__Exercise directions__:
The lines from the top of the material through the line with "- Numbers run" are to be set down exactly. Leave the pictures out.

__Dataset section__:
================
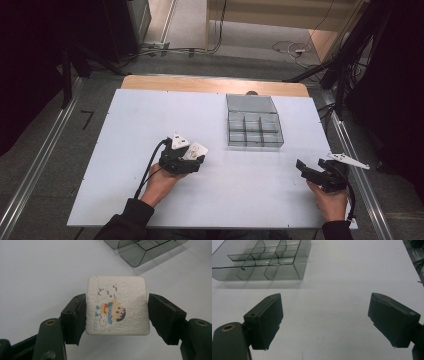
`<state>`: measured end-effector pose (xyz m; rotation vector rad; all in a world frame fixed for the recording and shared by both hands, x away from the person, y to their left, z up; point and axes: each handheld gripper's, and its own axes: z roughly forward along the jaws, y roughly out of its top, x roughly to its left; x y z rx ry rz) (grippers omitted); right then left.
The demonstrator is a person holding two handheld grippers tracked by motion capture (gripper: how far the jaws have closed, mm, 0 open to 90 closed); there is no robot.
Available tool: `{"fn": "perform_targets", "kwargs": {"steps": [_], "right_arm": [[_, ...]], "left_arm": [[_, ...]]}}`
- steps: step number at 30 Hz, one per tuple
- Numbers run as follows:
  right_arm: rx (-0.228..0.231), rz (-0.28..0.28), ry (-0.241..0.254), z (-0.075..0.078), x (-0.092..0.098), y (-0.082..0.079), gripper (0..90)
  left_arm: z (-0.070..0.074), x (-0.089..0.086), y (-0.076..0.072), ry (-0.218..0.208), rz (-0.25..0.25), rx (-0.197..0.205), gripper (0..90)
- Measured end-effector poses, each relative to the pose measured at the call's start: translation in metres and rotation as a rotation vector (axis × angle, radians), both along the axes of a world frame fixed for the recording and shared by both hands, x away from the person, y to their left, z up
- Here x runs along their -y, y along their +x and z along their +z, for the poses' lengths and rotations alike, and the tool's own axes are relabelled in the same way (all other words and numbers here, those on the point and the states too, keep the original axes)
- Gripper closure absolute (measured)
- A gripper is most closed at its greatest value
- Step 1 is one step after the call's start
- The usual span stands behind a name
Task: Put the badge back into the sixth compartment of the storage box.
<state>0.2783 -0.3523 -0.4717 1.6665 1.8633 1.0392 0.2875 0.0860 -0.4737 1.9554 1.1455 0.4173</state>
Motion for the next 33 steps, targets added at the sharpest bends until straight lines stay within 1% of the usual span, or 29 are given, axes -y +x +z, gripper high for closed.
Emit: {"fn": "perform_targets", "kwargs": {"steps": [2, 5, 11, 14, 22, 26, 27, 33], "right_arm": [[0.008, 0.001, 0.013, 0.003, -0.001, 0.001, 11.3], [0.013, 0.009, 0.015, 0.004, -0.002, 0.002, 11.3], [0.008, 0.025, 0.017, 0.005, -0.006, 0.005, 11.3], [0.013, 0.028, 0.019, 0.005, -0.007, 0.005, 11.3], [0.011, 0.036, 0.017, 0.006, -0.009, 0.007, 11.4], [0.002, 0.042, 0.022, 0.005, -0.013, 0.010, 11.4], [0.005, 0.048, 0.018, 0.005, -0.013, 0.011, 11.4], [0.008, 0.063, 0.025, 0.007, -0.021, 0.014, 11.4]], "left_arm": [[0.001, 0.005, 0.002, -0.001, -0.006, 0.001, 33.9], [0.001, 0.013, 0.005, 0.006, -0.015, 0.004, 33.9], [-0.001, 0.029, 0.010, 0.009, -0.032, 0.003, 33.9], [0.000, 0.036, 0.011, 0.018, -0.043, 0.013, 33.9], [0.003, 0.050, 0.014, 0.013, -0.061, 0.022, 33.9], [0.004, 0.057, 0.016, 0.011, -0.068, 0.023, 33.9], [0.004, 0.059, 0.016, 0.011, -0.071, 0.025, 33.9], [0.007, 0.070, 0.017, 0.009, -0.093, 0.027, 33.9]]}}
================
__Output of the exercise__:
`<state>`: measured end-effector pose (xyz m; rotation vector rad; all in a world frame fixed for the recording and shared by both hands, x away from the person, y to their left, z up; point and axes: each handheld gripper's, and its own axes: z roughly forward along the jaws, y roughly out of its top, x roughly to its left; x y z rx ry rz) (grippers omitted); right then left.
The demonstrator is a person holding two handheld grippers tracked by motion capture (gripper: how far the jaws have closed, mm, 0 open to 90 closed); there is no robot.
Available tool: `{"fn": "perform_targets", "kwargs": {"steps": [_], "right_arm": [[_, ...]], "left_arm": [[_, ...]]}}`
- steps: step number at 30 Hz, one per tuple
- Numbers run as follows:

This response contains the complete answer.